The Communication Ministry had issued the first official government reaction three days before the parade and assured that there was an investigation underway to dertermine the victim's whereabouts.

In recent decades several journalists were murdered and the cases continue to go unpunished: Félix Lamy (December 10, 1991), Jean Léopold Dominique (April 3, 2000), Jacques Roche (July 14, 2005), Jean Richard Louis-Charles (February 9, 2011) and Jean Liphète Nelson (Mach 5, 2012), to mention some.

In February Reporters Without Borders said in its annual report that in Haiti "privately-owned news media, subject to the interests of their shareholders, have difficulties to express their points of view; there is great self-censorhip" and that "journalists continue to lack the financial resources and the support of the institutions; they face difficulties of access to informaiton and some have been victims of intimidation and aggressions."

En Gonaïves (northeast Haiti) several journalists reported in the second half of 2017 death threats from people and groups linked to Senators Carl Murat Cantave and Yuri Latortue, of Artibonite province. The legislators denied the accusations.

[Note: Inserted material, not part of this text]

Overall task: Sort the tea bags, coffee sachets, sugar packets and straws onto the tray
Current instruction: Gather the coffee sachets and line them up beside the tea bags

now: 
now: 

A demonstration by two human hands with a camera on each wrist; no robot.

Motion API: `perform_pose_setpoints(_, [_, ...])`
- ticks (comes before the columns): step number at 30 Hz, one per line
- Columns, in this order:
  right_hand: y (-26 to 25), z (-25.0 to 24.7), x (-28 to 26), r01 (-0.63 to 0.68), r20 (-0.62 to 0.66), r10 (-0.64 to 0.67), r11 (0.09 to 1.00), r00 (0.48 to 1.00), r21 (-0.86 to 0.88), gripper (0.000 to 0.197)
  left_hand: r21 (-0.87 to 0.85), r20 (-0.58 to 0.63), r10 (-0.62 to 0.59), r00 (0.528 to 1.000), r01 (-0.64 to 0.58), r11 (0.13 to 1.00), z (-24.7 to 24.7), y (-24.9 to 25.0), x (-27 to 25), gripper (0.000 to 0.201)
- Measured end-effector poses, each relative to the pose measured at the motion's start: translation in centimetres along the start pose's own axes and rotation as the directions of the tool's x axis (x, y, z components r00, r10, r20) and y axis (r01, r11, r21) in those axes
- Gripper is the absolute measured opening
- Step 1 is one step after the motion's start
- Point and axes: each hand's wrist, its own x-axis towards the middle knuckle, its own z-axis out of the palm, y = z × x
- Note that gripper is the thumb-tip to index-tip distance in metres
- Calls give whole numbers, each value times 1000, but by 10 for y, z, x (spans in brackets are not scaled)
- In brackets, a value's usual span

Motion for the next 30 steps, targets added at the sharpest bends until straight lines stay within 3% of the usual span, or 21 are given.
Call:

The Association of Journalists of Haiti also condemned some statements issued by the mayor of the city of Les Cayes (southwest Haiti), Jean Gabriel Fortuné, against journalist and correspondent Jean Nazaire Jeanty, about whom he said "he deserves to die" after writing an article that questioned his role.

The National Associaiton of Haitian Media (ANHM) questioned the decision of Port-au-Prince Public Prosecutor Clamé Ocnam Daméus to demand of the media "all the audiovisual images and recordings concerning acts of vandalism and violence during demonstrations" that occurred that month.

The ANHM said that "it noted with astonishment" the request of the official directed on October 23 at managers and editors that "without citing any legal reference" he demanded of the media that they again become helpers of his services in describing the acts committed on the public highway, giving him images and recordings, when "none of the members of the associaiton nor journalists that respect themselves have to serve as police or justice system informers."

On February 7 President Jovenel Moïse ended his first year of mandate with a certain stability affected by claims from teachers and workers of custom-free zones for better salaries and confronted by some sectors over the cost of food products.

Moïse is seeking to recover the confidence of the public and continue with the "Karavàn Chanjman" ("Caravan of Change") that is going around the country to encourage agricultural activity and the recovery of the infrastructure.

After 13 years of presence the United Nations Mission for the Stabilization of Haiti left the country. Now there was installed a new Mission of Support of Justice in Haiti, made up of nearly a thousand United Nations police officers (UNPOL), in additon to the restoration of the new Armed Forces of Haiti, called upon to reinforce security currently in the hands of 14,000 officers of the National Police for nearly 12 million inhabitants.